Simple love is characterized by passion and connection. This love demands that all needs be satisfied. The attraction is intense, but the person in simple love fears being abandoned or not loved.

Sri Ramachandra University emphasizes that sexual desire is mediated by testosterone and estrogen, and physical attraction is mediated by dopamine, the stress and reward hormones. In simple relationships, the release of hormones and neurotransmitters is constant, to the extent that they can be addictive.

Other characteristics of simple love include:

  • Frequent breakups, arguments, and reconciliations
  • Fear of betrayal or abandonment
  • Anxious attachment
  • Harmful dynamics like jealousy and the need for control
  • Codependency
  • Couples often isolate themselves and live solely for each other, reducing contact with family and friends.
  • Due to a lack of intimacy, emotional maturity, and trust, they are unable to deal with issues and disagreements.

How long do these types of relationships last?

Simple or infatuated love, according to Sternberg’s Triangular Theory of Love, is particularly short-lived: it can last between 6 months and 2 years. This type of love is doomed to fail because it lacks intimacy and familiarity – the glue that holds every relationship together.

A study published in the journal Frontiers in Psychology emphasizes that it is not possible to determine whether passion naturally leads to intimacy or vice versa. What we know is that time is always an enemy of simple love. In relationships where commitment, intimacy, and passion exist, these pillars strengthen over time.

Infatuated Love: What to Do?

If you find yourself in an infatuated relationship, you know that it has an expiration date. However, some experiences are worthwhile even if they are short-lived. You should try to emerge from the relationship as unscathed as possible.

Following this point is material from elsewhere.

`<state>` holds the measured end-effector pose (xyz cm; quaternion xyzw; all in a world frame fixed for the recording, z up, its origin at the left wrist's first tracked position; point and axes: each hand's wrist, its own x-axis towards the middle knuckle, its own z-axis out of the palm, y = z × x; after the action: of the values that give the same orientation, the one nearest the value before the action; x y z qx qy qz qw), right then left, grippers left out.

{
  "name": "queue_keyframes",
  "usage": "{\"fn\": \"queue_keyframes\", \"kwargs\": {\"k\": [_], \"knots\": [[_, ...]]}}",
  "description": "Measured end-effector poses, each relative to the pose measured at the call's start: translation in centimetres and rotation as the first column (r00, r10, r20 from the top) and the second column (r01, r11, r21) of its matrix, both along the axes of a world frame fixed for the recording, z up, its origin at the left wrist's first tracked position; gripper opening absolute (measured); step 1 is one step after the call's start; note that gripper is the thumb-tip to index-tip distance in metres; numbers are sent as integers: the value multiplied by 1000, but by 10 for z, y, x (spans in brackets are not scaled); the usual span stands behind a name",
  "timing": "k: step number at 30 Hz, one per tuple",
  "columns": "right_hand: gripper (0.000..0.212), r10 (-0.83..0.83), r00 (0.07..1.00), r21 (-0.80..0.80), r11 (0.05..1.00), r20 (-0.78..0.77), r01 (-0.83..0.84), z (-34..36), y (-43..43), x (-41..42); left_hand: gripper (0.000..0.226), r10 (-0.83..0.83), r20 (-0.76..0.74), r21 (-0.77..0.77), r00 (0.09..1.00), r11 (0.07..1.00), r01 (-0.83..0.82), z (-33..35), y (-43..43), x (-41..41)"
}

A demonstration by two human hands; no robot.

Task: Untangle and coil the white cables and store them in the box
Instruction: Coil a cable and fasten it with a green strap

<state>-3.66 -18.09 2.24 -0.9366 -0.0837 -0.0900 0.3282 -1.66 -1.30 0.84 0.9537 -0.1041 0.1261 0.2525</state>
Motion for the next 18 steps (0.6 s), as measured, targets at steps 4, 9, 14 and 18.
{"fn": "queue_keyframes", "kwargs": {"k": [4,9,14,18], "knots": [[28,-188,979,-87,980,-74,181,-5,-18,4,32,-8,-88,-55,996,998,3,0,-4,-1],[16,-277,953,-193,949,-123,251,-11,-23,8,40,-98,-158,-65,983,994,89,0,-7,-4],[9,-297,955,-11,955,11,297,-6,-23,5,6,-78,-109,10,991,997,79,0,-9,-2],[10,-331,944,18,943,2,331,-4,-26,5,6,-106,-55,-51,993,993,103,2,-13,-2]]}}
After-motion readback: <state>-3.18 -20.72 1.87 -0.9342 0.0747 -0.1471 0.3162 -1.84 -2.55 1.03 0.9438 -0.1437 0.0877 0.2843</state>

Be aware of the type of relationship you are in: Is it based on physical attraction without familiarity? Once the passion fades, there is nothing left to nourish the relationship. You should try to transition from infatuated love to consummate love. It can be helpful to work on the following aspects:

  • Set common short- and long-term goals.
  • Work on being the best support for each other.
  • Try to transition from an anxious attachment to a secure attachment.
  • Learn to solve problems and disagreements.
  • Express your emotions and feelings without fear.
  • Develop mutual respect, understanding, and care.
  • Build good communication based on listening, assertiveness, and respect.
  • Advocate for connectedness and show curiosity about each other’s interests to understand their dreams and desires.

Ultimately, Sternberg’s Triangular Theory of Love is an excellent model for understanding how relationships are built. It is a very complex universe where we often fail. Nevertheless, you should not give up because there are people who are worth it.